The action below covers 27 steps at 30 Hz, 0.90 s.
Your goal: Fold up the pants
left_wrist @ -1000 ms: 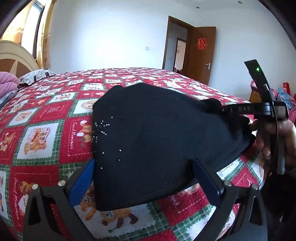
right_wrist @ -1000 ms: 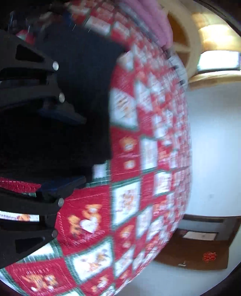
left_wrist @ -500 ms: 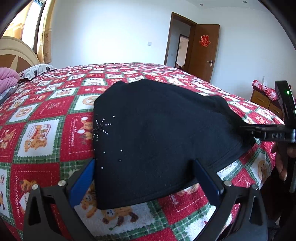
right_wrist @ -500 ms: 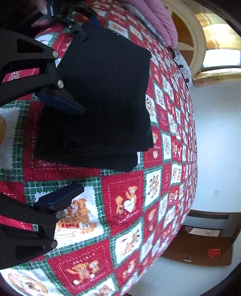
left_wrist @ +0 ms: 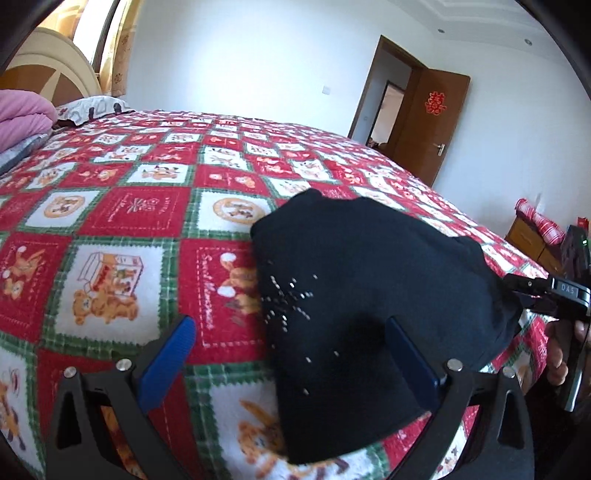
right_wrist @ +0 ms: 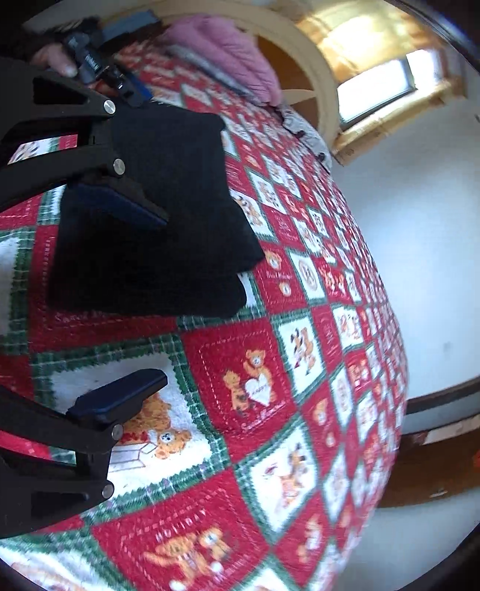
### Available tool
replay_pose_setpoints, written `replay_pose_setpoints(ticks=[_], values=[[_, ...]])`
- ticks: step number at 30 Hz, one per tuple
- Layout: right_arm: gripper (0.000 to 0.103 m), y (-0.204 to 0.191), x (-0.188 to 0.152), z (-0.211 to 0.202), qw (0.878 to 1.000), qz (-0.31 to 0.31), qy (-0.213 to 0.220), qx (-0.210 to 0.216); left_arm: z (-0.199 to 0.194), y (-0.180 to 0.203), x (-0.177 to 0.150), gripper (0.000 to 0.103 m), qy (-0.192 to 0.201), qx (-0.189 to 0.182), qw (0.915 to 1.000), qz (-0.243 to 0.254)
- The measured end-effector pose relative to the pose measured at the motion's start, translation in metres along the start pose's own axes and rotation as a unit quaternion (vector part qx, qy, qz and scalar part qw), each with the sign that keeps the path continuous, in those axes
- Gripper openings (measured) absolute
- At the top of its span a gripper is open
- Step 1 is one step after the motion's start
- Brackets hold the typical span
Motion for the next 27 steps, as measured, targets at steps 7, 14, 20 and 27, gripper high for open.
replay_pose_setpoints(ticks=[7,14,20,27], values=[[0.079,-0.006,0.006,0.024,0.999,0.025,-0.002,0.035,0.014,0.004,0.008,0.103,-0.009,-0.011,0.9999,-0.008],[0.062,-0.025,-0.008,0.03,0.999,-0.009,-0.018,0.048,0.025,0.034,0.006,0.099,-0.043,-0.058,0.9974,0.003],[0.029,-0.022,-0.008,0.025,0.995,0.027,-0.018,0.092,0.021,0.028,0.005,0.032,-0.052,-0.1,0.9928,-0.04],[0.027,-0.065,0.001,-0.007,0.993,-0.057,0.036,0.095,0.004,0.023,0.014,0.026,-0.031,-0.111,0.9914,-0.062]])
Point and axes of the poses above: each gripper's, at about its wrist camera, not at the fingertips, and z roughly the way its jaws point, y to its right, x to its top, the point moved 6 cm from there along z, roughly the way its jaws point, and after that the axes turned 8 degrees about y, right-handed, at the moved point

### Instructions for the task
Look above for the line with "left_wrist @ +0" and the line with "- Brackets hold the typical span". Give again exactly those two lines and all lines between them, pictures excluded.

### Solution
left_wrist @ +0 ms: 
right_wrist @ +0 ms: 
### Available tool
replay_pose_setpoints, written `replay_pose_setpoints(ticks=[_], values=[[_, ...]])`
- ticks: step number at 30 Hz, one per tuple
- Layout: right_arm: gripper (0.000 to 0.103 m), y (-0.204 to 0.191), x (-0.188 to 0.152), z (-0.211 to 0.202), qw (0.878 to 1.000), qz (-0.31 to 0.31), qy (-0.213 to 0.220), qx (-0.210 to 0.216); left_arm: z (-0.199 to 0.194), y (-0.180 to 0.203), x (-0.177 to 0.150), gripper (0.000 to 0.103 m), qy (-0.192 to 0.201), qx (-0.189 to 0.182), qw (0.915 to 1.000), qz (-0.243 to 0.254)
- The measured end-effector pose relative to the pose measured at the motion's start, translation in metres along the start pose's own axes and rotation as a unit quaternion (vector part qx, qy, qz and scalar part qw), each with the sign that keeps the path continuous, in those axes
- Gripper openings (measured) absolute
- At the top of its span a gripper is open
- Step 1 is one step after the motion's start
- Brackets hold the typical span

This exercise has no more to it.